• EXERCISE OBJECTIVE
Across the whole listing, how many lines hold the word "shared"? Reply with the number by itself.

*** Opening DATA SHOWN ***

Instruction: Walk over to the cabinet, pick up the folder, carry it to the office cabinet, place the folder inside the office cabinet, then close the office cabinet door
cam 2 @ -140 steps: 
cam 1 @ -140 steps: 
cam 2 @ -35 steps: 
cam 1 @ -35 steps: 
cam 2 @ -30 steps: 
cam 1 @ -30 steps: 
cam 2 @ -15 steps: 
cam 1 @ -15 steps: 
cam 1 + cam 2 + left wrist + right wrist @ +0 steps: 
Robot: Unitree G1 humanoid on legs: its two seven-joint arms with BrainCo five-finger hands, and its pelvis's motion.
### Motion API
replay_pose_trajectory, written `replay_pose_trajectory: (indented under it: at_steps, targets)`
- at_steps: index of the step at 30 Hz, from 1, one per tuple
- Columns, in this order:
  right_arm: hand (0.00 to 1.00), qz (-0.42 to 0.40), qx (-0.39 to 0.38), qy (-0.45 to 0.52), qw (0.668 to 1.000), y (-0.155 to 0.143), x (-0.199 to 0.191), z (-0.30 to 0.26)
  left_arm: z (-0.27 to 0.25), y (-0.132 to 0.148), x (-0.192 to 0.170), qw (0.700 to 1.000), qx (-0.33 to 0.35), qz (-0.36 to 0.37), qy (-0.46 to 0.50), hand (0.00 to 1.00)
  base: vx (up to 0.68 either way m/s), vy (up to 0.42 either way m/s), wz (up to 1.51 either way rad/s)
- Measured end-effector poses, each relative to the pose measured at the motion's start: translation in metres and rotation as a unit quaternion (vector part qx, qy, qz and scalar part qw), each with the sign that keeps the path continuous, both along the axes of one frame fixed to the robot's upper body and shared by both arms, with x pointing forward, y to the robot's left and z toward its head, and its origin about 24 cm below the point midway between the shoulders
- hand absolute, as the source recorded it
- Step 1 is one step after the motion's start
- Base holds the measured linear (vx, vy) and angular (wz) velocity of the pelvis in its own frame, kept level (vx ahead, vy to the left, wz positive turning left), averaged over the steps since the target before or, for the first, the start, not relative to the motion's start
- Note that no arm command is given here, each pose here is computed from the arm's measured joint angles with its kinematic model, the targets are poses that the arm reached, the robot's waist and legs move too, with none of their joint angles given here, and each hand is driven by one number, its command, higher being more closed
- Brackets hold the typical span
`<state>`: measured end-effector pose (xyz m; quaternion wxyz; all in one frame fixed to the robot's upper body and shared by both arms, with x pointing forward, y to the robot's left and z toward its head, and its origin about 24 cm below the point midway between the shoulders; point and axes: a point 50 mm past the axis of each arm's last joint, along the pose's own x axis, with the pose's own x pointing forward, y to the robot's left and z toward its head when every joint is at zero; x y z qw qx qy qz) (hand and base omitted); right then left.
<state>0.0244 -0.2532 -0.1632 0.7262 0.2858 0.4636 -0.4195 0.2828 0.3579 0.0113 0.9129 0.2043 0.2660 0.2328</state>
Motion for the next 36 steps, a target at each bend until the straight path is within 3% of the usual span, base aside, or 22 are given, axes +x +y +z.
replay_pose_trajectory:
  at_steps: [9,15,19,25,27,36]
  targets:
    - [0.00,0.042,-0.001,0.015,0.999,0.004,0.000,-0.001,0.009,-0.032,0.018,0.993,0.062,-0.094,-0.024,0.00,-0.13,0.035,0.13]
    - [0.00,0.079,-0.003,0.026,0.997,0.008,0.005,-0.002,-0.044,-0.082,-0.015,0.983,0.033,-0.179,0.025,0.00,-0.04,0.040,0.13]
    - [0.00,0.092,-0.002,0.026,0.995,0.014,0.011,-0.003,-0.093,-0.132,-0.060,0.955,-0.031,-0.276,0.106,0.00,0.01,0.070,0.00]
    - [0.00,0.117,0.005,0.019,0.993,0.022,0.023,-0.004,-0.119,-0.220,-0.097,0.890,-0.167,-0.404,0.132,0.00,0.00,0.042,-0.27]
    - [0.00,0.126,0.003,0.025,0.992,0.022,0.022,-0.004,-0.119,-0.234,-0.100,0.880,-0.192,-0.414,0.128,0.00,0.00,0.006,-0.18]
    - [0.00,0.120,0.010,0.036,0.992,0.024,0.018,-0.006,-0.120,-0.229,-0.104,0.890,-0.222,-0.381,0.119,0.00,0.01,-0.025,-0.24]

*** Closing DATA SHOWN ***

• THE ANSWER
2